The $12.25 million Series A was led by Menlo Ventures, while the $5 million seed round was led by Upfront Ventures. Also participating in the round are a group of investors including Todd and Rahul’s Fund, Liquid 2 Ventures and Gainsight CEO Nick Mehta.
Los Angeles-based Endgame was founded in 2020 and provides a self-service look at what’s happening in a software trial so that a sales team can prioritize accounts based on user behavior signals and act on them faster without having to be a data scientist or engineer.
Company CEO Alex Bilmes told TechCrunch that the concepts of product-led sales and product-led growth have taken over the sale of software. Today’s customers sign up for a trial, and if they like it, they invite their friends to try it.
However, at a certain point, some sales pressure is needed to close the deal. That’s where Endgame comes in: It shows who is doing what, and what features are being used — data that is typically opaque to sales and revenue teams.
Traditional customer relationship management systems are designed to be rep-driven, meaning the sales rep is responsible for adding notes. It’s simpler if a rep only has a few accounts, but across tens of millions of users, Endgame analyzes the data and identifies which accounts are most likely to convert, who are the users to engage, what makes a good customer and how to take action with the right people.
Endgame is not competing against other companies so much as in-house developers that are cobbling a bunch of apps together in efforts to create a system that works for them, Bilmes said.
“Most of this is solved with do-it-yourself,” he added. “I have built Endgame a number of times at other companies using databases and other piece-meals to put together something so I could mash data from lots of places and build subscriptive views for revenue teams. We compete with those data scientists and internal teams stitching together horizontal tools.”

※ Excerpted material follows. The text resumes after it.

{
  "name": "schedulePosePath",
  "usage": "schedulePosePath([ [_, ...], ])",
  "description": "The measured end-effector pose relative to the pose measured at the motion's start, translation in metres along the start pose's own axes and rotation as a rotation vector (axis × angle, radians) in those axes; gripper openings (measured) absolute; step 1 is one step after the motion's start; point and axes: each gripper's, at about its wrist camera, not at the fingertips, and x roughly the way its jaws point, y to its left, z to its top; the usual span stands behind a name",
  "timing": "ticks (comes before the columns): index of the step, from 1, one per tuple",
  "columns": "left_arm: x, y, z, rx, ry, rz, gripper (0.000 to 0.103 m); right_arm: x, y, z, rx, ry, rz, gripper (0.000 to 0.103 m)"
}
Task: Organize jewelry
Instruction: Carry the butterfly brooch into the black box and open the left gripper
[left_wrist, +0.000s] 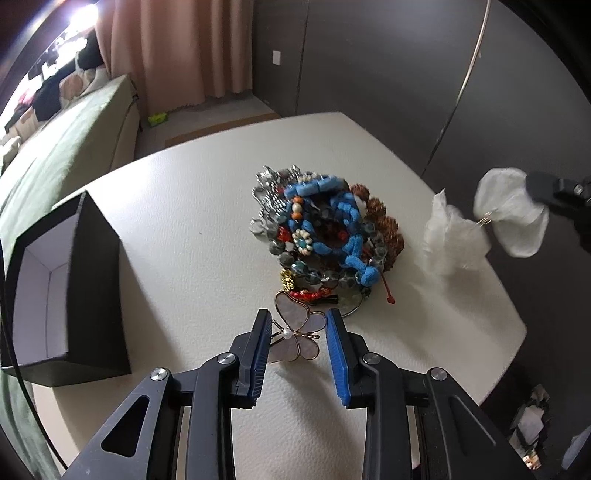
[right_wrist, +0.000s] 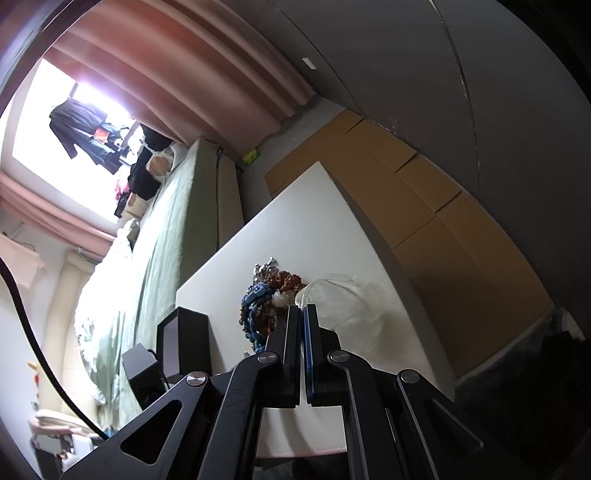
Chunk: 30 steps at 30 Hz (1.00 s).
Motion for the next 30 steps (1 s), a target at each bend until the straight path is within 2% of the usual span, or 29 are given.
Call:
schedulePosePath([
  [4,-0.018,0.011,0.006,-0.033,-0.036,-0.021,0.031,0.004,0.007,-0.002,-0.018,0.004,0.006,0.003],
  [12,-0.054,0.047,0.010,-0.129,-0.106,-0.015,0.031,0.008,0.032,-0.010,-0.074,-0.004,0.039,0.003],
  [20,-0.085,0.084,0.015,-0.217,-0.162,0.013,0.031,0.012,0.063,-0.019,-0.118,-0.033,0.118,0.003],
  [30,-0.118,0.140,0.013,-0.352,-0.232,0.034,0.031,0.033,0.116,-0.033,-0.204,-0.017,0.211,0.003],
])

Endgame is pre-revenue and is already catering to a group of beta customers like Figma, Loom, Airtable, Clubhouse, Mode, Retool and Algolia that are looking for a dedicated software platform to capture product-led value.

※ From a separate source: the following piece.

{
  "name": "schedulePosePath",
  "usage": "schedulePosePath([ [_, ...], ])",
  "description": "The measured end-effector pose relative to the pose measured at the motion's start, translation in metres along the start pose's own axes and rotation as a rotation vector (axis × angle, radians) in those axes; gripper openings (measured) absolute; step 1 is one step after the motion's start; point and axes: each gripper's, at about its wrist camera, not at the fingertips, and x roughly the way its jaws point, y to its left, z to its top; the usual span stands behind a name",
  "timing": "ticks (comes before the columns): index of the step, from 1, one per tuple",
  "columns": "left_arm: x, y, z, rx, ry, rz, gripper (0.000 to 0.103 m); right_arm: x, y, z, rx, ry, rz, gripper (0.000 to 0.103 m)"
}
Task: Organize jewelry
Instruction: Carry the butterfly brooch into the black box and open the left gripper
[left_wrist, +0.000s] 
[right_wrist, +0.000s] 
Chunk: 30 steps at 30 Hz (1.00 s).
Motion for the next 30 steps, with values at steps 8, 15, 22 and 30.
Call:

Bilmes said the customer relationship management market, both huge and fast-growing at 35% annually, is expected to reach $114 billion by 2027. To meet demand, he intends to use the new funds to continue hiring aggressively. He has already tripled the size of the team to nine in the past few months, and expects to double that in the coming year. In addition, funds will go toward R&D and to further define the product-led sales landscape.

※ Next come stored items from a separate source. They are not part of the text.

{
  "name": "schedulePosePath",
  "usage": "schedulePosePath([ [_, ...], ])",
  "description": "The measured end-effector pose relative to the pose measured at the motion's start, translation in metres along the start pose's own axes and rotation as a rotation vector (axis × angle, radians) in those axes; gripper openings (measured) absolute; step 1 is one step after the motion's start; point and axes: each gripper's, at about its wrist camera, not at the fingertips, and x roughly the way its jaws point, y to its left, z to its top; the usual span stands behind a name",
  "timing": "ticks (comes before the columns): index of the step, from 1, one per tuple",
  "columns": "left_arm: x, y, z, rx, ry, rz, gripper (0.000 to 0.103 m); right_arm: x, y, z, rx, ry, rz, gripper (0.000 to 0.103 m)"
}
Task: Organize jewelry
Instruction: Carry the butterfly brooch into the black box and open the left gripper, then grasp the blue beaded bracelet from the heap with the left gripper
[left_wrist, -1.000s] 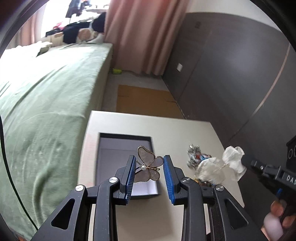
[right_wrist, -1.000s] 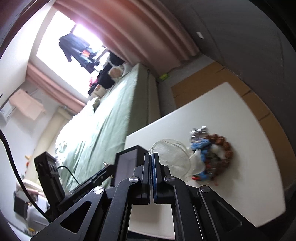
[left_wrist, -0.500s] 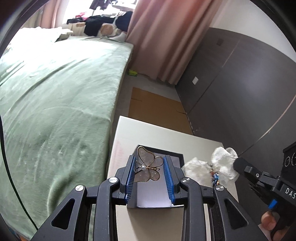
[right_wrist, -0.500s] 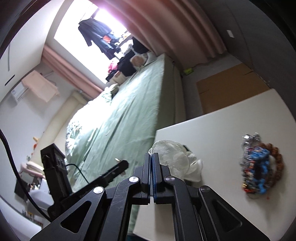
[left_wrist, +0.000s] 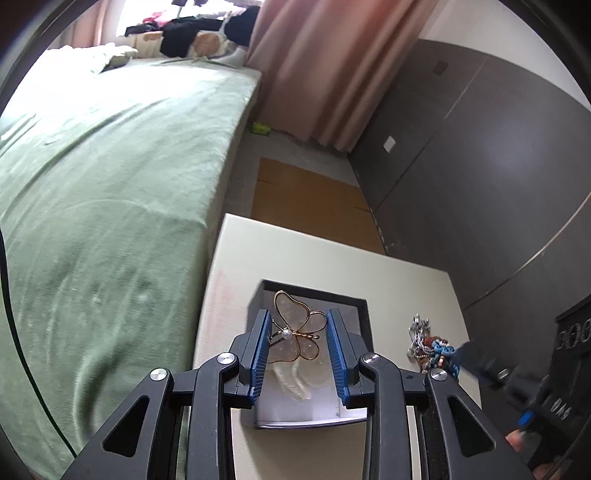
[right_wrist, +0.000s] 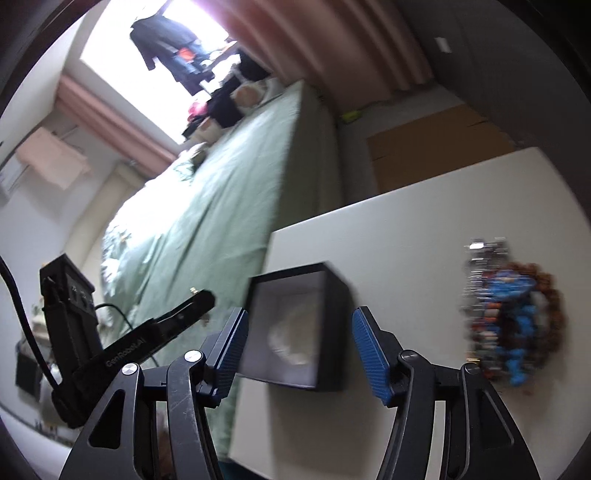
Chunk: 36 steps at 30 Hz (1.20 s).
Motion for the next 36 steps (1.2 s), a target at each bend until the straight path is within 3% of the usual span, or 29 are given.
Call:
schedulePosePath([
  [5,0.014,-0.012,-0.005,0.035,0.046,0.040,0.032,-0.039,-0.024,0.006,0.059,-0.081,-0.045,0.060],
  [6,0.019,-0.014,-0.006,0.040,0.070,0.056,0.037,-0.048,-0.031,0.003,0.074,-0.093,-0.049,0.060],
  [7,0.022,-0.014,-0.007,0.042,0.089,0.067,0.050,-0.052,-0.035,0.002,0.086,-0.098,-0.053,0.060],
  [9,0.024,-0.015,-0.009,0.041,0.092,0.088,0.064,-0.062,-0.047,-0.002,0.118,-0.105,-0.060,0.060],
  [10,0.022,-0.016,-0.010,0.040,0.080,0.088,0.066,-0.064,-0.048,-0.004,0.131,-0.109,-0.063,0.060],
  [21,0.012,-0.053,-0.021,0.094,0.039,0.035,0.067,-0.116,-0.082,-0.013,0.227,-0.173,-0.121,0.060],
  [36,0.031,-0.156,-0.060,0.301,0.032,-0.074,0.064,-0.138,-0.139,-0.019,0.378,-0.127,-0.177,0.060],
])
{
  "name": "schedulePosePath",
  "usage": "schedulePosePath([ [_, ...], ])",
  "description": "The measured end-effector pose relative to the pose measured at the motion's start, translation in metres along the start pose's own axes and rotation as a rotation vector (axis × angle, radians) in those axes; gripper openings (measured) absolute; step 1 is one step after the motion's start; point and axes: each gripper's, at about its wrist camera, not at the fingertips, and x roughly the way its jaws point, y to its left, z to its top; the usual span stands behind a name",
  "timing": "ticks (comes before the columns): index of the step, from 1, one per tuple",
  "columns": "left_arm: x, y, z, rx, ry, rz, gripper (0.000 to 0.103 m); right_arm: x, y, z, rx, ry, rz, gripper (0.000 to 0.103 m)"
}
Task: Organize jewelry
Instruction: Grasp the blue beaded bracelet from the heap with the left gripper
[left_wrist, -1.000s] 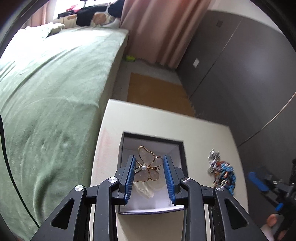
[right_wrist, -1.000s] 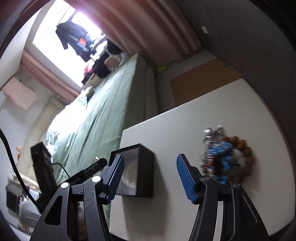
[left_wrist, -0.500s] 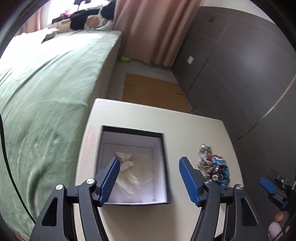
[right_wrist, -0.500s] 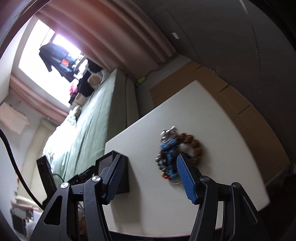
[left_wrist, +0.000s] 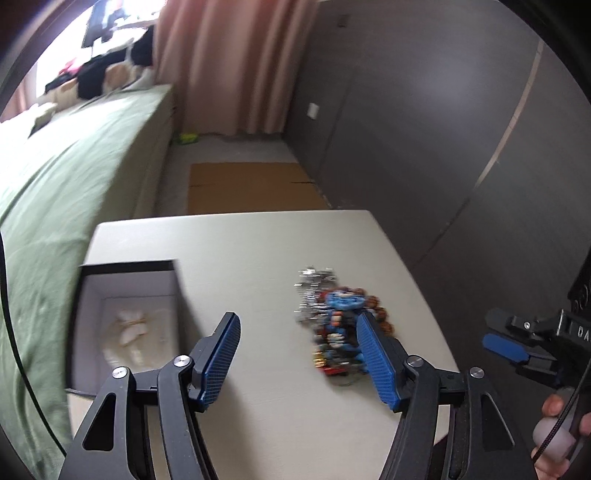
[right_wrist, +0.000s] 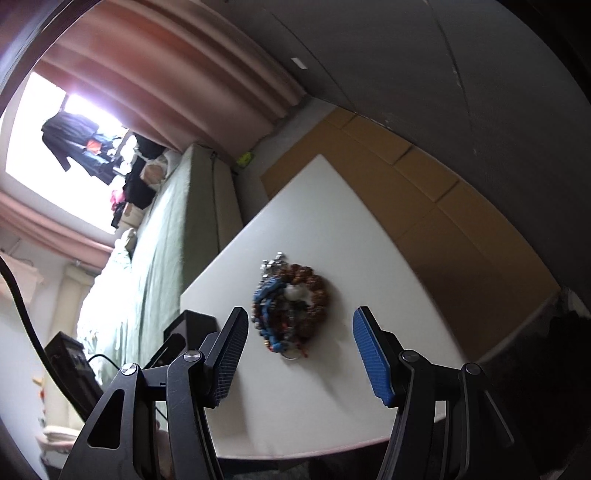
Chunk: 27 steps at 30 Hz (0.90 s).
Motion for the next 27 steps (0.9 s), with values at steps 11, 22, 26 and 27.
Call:
schedulePosePath([
  [11,0.045,-0.047,-0.007,0.123,0.066,0.007,0.045,-0.002,-0.032,0.011,0.090,0.018,-0.016,0.060],
  [22,0.067,-0.051,-0.016,0.168,0.098,0.052,0.007,0.006,-0.034,0.016,0.099,0.037,-0.015,0.060],
  [26,0.057,-0.043,-0.013,0.149,0.077,0.021,0.005,0.012,-0.030,0.016,0.088,0.051,-0.019,0.060],
  [27,0.054,-0.042,-0.013,0.143,0.070,0.015,0.005,0.014,-0.029,0.016,0.086,0.057,-0.015,0.060],
])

Growth over the next year will be customer-focused as Endgame works to get into the hands of the right customers and making it as accessible as possible for people to begin doing product-led motions.
“Our efforts are product-focused,” Bilmes said. “We’ve seen more demand than we can possibly hope to fill given the problem is so real for so many.”
As part of the investment, Upfront Ventures Partner Kara Nortman and Menlo Ventures Partner Naomi Ionita will join Endgame’s board of directors. Sandhya Hegde, partner at Unusual Ventures, which also participated in both rounds, joins as a board observer to create an all-women investor board.
When Endgame was raising its seed fund, it wanted to work with Nortman, who has expertise in applying consumer concepts to enterprise, Bilmes said. When it came to the Series A, Bilmes said he felt Ionita was the perfect partner due to her similar background to Bilmes and expertise in teaching salespeople how to engage.
Ionita told TechCrunch she learned about Endgame from Nortman, with whom she has invested in other startups. The company understands the pain point and is for companies that offer a self-service version for the “why and how.”
“This intelligence doesn’t exist, and I know that because I lived it — building in-house or seeing companies flying blind,” she added. “Alex just gets this, and I see Endgame being the system of record and intelligence for bridging self-serve. They will be the final bridge that needs to exist between product teams and product-facing sales reps for which accounts to address and why.”